EXCERPTED DATA Block Start

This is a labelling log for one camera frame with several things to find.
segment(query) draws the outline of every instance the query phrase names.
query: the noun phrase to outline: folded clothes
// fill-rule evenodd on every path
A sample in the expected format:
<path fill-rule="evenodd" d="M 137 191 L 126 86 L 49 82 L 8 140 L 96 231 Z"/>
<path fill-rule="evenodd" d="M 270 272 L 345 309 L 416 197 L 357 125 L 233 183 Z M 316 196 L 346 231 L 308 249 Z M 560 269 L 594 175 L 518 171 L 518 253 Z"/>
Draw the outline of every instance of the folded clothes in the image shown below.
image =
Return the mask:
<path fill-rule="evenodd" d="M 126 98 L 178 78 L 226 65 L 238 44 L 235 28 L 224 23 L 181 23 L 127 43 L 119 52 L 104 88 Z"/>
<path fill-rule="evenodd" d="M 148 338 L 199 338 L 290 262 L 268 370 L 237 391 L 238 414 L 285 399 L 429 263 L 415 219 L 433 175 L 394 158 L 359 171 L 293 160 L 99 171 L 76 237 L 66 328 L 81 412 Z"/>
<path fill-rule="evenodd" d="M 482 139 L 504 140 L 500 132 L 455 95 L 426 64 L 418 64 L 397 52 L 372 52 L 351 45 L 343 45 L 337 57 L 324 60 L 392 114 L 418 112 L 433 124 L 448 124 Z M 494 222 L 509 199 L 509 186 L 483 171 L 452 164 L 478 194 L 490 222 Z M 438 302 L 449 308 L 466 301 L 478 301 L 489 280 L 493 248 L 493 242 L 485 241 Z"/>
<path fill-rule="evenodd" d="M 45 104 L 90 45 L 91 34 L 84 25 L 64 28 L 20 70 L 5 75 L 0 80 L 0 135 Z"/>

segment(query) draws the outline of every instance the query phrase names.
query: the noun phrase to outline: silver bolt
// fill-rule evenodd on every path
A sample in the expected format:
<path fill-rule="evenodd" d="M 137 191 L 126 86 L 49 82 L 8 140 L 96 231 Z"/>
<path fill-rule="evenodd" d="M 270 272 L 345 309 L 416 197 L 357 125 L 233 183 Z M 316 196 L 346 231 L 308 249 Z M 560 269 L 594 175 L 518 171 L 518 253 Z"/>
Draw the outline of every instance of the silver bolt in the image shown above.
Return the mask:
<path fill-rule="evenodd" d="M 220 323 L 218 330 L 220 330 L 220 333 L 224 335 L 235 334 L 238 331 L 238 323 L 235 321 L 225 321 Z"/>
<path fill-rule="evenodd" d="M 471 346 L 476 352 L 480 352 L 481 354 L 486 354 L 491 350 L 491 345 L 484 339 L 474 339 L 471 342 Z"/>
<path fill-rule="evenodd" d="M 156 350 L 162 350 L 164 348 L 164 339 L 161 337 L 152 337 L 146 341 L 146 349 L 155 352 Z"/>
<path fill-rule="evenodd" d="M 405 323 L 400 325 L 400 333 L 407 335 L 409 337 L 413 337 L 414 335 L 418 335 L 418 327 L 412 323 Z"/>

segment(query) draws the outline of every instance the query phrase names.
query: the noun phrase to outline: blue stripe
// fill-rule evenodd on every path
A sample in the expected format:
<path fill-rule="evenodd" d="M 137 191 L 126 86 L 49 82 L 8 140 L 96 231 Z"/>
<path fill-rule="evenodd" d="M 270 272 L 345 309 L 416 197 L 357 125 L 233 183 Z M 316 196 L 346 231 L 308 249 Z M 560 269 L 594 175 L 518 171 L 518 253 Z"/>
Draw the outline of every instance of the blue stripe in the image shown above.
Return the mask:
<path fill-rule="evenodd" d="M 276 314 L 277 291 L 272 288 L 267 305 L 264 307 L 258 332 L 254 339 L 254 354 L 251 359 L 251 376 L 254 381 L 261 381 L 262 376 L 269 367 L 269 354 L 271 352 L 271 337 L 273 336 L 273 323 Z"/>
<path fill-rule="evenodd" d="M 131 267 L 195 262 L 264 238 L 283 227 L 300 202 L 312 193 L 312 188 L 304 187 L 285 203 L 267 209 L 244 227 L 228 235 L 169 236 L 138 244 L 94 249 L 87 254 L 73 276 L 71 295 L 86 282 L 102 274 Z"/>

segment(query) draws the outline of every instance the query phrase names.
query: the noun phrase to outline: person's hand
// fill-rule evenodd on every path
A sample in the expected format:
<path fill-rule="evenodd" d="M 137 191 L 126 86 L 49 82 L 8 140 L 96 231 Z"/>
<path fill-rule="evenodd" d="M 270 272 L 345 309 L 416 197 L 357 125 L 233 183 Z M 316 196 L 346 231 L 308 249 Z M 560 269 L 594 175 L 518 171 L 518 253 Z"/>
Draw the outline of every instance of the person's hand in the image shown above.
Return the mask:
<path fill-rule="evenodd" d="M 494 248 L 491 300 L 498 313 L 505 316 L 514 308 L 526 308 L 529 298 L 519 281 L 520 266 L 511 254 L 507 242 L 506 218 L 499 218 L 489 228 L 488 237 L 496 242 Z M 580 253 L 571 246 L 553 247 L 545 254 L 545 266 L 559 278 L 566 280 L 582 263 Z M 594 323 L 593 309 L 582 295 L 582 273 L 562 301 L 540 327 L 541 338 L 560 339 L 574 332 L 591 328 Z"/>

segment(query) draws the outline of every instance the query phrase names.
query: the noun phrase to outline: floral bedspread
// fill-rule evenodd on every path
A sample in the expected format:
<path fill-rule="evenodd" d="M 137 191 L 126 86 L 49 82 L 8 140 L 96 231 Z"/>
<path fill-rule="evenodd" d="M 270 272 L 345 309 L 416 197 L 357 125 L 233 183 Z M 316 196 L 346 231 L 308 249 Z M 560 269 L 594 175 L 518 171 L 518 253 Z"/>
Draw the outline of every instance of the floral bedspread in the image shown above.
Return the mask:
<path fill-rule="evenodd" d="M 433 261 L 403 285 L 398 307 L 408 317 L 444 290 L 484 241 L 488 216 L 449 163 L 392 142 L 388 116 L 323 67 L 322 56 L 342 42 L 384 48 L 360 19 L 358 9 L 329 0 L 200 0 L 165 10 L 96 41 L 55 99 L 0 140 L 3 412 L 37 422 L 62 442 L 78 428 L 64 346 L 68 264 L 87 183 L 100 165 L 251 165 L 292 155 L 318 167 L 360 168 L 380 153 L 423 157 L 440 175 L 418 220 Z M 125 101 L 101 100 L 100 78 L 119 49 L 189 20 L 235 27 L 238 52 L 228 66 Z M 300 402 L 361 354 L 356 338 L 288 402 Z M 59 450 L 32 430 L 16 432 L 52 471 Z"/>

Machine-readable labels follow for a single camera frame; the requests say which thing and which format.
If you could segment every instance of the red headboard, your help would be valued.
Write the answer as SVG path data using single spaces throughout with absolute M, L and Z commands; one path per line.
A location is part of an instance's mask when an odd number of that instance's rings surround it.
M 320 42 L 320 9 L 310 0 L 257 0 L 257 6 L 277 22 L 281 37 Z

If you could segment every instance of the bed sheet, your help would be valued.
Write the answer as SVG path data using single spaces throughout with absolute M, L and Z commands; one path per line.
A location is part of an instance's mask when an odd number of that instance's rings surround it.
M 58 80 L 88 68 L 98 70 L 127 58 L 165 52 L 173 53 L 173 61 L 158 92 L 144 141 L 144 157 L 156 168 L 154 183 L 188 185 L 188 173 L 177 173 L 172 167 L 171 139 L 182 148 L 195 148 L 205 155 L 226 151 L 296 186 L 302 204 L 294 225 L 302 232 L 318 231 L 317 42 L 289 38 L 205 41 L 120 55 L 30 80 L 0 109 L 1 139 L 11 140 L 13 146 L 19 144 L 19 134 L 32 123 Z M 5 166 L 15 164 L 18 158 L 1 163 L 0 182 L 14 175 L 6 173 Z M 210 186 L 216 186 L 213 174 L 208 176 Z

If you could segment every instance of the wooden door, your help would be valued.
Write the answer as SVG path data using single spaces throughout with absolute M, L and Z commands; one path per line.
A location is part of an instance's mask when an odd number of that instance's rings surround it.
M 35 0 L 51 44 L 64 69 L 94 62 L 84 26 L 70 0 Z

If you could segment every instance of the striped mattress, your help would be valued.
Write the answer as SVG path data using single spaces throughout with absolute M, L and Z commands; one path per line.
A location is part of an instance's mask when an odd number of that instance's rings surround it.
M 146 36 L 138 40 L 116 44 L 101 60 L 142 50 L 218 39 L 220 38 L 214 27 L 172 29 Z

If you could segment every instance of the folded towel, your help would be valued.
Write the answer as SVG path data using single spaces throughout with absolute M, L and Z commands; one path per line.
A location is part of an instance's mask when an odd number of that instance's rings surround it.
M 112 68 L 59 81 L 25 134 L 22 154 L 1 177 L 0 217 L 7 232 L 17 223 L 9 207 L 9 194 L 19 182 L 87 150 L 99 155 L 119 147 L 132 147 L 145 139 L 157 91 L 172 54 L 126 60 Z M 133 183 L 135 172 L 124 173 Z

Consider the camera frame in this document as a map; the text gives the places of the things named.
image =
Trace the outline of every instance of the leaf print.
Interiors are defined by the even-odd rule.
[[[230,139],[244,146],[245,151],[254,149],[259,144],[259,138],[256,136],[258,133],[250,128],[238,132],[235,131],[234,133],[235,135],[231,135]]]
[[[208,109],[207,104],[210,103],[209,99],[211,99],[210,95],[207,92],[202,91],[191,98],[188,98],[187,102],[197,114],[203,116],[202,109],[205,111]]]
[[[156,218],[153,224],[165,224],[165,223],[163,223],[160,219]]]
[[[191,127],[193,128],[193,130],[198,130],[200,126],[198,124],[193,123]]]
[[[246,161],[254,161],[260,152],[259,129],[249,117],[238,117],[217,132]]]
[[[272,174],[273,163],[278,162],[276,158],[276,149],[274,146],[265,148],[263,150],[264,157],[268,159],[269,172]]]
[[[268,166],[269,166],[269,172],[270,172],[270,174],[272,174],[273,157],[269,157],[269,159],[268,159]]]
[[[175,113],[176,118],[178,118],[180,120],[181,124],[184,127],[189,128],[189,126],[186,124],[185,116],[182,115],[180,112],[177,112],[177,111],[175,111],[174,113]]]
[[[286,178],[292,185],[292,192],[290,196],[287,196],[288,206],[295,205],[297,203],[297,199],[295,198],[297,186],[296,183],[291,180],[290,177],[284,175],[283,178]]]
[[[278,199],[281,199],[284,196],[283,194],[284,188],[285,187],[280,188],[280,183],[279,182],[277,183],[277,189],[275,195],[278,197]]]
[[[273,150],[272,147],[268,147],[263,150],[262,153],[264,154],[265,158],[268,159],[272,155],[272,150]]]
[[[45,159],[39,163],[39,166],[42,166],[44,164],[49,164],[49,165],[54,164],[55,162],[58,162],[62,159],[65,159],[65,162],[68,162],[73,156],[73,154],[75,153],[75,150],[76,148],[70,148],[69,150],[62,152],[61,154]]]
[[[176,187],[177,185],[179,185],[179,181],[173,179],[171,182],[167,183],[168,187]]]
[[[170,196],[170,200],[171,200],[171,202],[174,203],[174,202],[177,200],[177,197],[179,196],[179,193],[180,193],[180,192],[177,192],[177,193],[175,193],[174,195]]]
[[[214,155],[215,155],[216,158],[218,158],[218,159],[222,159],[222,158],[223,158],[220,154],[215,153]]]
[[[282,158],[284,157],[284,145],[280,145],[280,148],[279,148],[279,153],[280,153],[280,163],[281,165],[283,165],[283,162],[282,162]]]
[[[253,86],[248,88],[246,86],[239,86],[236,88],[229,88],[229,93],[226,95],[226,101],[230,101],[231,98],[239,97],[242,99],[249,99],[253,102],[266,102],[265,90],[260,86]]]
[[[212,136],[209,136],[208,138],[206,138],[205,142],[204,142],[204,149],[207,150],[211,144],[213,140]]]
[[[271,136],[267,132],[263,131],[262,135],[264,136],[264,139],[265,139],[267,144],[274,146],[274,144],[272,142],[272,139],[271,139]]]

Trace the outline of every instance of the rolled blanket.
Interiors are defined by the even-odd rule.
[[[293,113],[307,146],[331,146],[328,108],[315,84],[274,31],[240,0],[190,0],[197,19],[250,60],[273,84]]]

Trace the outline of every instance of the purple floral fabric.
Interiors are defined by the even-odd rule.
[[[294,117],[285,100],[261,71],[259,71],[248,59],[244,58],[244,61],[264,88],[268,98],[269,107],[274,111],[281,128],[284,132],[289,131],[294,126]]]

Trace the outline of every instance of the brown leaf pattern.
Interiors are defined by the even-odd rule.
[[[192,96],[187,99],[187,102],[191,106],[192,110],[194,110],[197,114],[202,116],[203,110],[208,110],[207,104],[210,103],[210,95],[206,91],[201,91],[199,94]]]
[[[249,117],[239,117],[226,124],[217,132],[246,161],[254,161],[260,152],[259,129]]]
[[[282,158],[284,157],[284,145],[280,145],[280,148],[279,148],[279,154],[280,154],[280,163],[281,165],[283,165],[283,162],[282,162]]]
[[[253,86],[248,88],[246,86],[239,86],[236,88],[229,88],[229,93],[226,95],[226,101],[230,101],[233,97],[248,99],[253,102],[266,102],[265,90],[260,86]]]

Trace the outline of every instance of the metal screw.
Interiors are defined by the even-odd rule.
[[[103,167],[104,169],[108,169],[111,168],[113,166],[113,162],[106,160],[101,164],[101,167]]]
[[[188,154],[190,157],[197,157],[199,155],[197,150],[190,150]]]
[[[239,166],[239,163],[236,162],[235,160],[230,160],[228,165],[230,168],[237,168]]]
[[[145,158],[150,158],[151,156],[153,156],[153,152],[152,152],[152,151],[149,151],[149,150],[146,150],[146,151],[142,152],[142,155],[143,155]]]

EXCERPTED DATA Block End

EXERCISE OBJECTIVE -
Go through the listing above. Show each line where the word "folded" is found.

ANSWER SECTION -
query: the noun phrase to outline: folded clothes
Draw the outline of every instance of the folded clothes in the image shown below.
If you could segment every instance of the folded towel, your help would be valued.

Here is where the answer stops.